Quando entrei na sala "de verdade" a história mudou de figura.
Não é que professor ganhe pouco, mas professor pelo que faz de diferença na sociedade e pelo que ouve de críticas (de alunos, pais, direção e pares), deveria ganhar pelo menos o dobro.
Não é só planejamento diário, semanal, trimestral e anual. É reunião semanal, uns 3 tipos de conselhos, carga horária de hora atividade a ser cumprida dentro da escola - mesmo que você trabalhe melhor em casa e não nas cadeiras da sala dos professores. Até aí tudo bem, faz parte de qualquer trabalho.
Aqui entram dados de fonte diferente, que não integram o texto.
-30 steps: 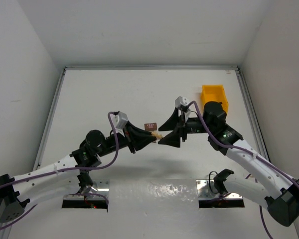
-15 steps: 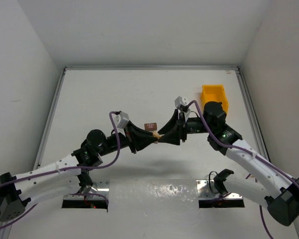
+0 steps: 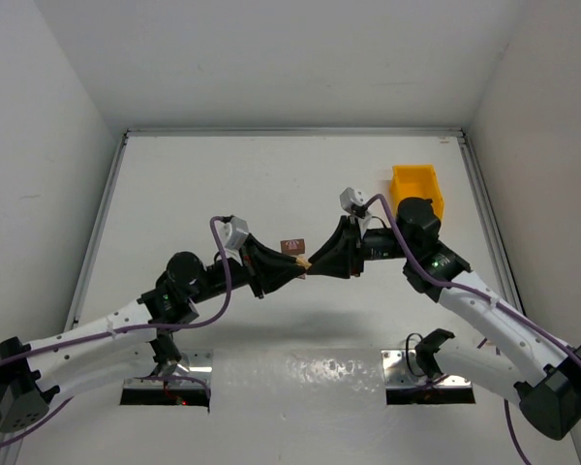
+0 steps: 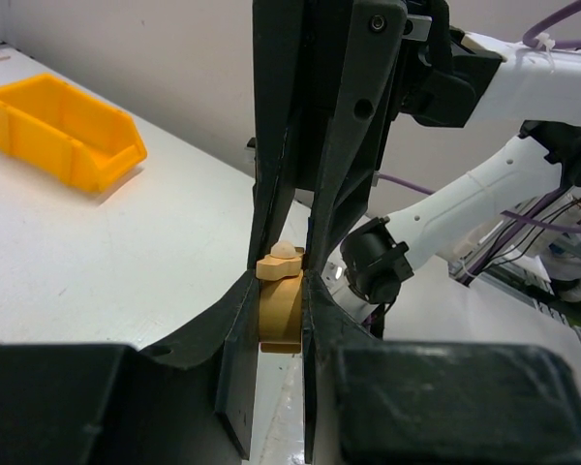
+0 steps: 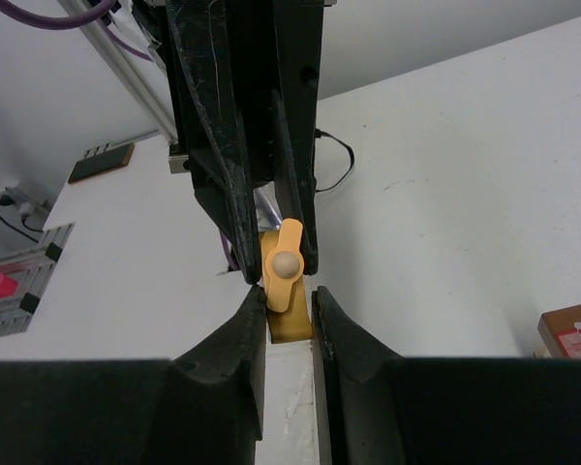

O problema vem quando além de tudo isso, você decide postar um desabafo para seus pares e vem alunos, pais, aspirantes a licenciados, pessoas que nunca pisaram na sala como professores, cobrar de você a excelência num trabalho que não depende somente de você.
Criticar um professor porque uma turma não presta atenção em alguns momentos é como você criticar um médico porque alguns pacientes não quiseram tomar o remédio prescrito.
Novamente, até aí nada de novo na sociedade. O que me provocou toda essa indignação foi os novos aspirantes a professores e sua visão de mundo idealizada. Eu até tinha essa paixão, mas não a ponto de negar a realidade igual vi alguns fazendo hoje.
Antes de entrar no piso, pensei que teria mais ideias, traria propostas inovadoras, faria os alunos pensarem fora da caixa. Só que eles não querem.
Eles também estão cansados do turno integral e não querem ficar brincando de seminário comigo, não querem fazer um site, não querem atividade que envolvam colorir, não querem atividades que envolvam questionário, não querem ler um texto, não querem responder perguntas, não querem sobretudo pensar. Eles só não querem.
E tudo bem. Mas colocar a culpa no professor sendo que não é você que está vivenciando aquela realidade daquelas salas de aula enquanto você planeja se tornar professor é dar um tiro no pé. É se preparar pra ser um amargurado frustrado com a profissão porque vai lidar com uma realidade muito cruel e fora das expectativas.
Antes de ser professor, avalie se você gosta de dar aulas ou se você apenas se imagina o próximo Freire. Porque no campo não tem só flores.